Data block:
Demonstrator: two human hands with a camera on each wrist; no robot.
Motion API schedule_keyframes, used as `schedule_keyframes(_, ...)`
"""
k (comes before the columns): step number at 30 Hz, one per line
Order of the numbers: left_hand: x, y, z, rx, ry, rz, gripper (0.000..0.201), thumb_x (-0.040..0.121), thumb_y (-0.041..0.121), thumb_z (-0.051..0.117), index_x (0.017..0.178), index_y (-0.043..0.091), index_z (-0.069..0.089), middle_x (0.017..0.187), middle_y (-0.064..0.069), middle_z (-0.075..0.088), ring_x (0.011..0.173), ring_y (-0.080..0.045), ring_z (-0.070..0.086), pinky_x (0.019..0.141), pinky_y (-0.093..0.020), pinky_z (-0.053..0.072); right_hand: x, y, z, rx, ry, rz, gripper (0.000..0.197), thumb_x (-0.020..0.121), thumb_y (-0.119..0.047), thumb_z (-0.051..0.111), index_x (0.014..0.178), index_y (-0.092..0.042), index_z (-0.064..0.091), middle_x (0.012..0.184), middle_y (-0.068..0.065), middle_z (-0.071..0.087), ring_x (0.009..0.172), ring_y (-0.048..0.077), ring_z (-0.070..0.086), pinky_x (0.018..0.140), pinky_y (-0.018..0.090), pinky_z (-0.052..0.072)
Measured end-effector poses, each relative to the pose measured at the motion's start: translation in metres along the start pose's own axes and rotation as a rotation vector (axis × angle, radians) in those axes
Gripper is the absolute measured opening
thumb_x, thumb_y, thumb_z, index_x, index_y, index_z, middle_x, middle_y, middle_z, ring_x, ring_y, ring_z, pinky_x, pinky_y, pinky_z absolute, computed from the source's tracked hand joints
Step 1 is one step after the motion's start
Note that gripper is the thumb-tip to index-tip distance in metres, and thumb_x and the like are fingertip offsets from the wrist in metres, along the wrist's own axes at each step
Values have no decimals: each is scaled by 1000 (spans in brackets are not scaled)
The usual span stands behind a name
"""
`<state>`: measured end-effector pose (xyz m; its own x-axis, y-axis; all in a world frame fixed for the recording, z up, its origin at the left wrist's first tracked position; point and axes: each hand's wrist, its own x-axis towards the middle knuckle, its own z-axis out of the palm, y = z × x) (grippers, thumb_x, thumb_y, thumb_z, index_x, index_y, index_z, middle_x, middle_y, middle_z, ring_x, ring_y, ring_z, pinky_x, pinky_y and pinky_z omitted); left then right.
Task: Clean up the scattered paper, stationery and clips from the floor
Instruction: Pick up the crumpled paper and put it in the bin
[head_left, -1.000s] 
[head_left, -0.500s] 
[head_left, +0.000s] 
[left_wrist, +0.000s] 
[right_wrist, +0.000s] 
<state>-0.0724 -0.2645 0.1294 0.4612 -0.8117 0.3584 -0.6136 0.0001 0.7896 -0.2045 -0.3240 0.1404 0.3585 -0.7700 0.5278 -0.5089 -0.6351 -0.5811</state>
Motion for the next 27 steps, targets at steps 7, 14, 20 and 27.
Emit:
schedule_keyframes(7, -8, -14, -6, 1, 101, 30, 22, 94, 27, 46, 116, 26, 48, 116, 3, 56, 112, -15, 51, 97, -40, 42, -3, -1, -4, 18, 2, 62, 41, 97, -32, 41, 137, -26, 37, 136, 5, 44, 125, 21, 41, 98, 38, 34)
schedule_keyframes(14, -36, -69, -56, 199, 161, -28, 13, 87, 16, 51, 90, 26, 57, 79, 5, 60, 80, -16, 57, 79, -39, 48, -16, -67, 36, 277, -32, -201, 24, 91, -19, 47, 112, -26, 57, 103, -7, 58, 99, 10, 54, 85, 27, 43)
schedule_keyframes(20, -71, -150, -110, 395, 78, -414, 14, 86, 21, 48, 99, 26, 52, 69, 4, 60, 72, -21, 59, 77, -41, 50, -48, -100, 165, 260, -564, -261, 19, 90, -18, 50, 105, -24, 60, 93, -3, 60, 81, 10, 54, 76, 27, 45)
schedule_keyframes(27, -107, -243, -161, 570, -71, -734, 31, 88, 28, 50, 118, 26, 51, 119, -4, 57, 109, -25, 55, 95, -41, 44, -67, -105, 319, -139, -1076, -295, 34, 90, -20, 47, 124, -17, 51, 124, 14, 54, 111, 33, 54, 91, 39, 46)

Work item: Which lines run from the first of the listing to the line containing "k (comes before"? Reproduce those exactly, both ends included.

Response to the exercise:
Demonstrator: two human hands with a camera on each wrist; no robot.
Motion API schedule_keyframes, used as `schedule_keyframes(_, ...)`
"""
k (comes before the columns): step number at 30 Hz, one per line

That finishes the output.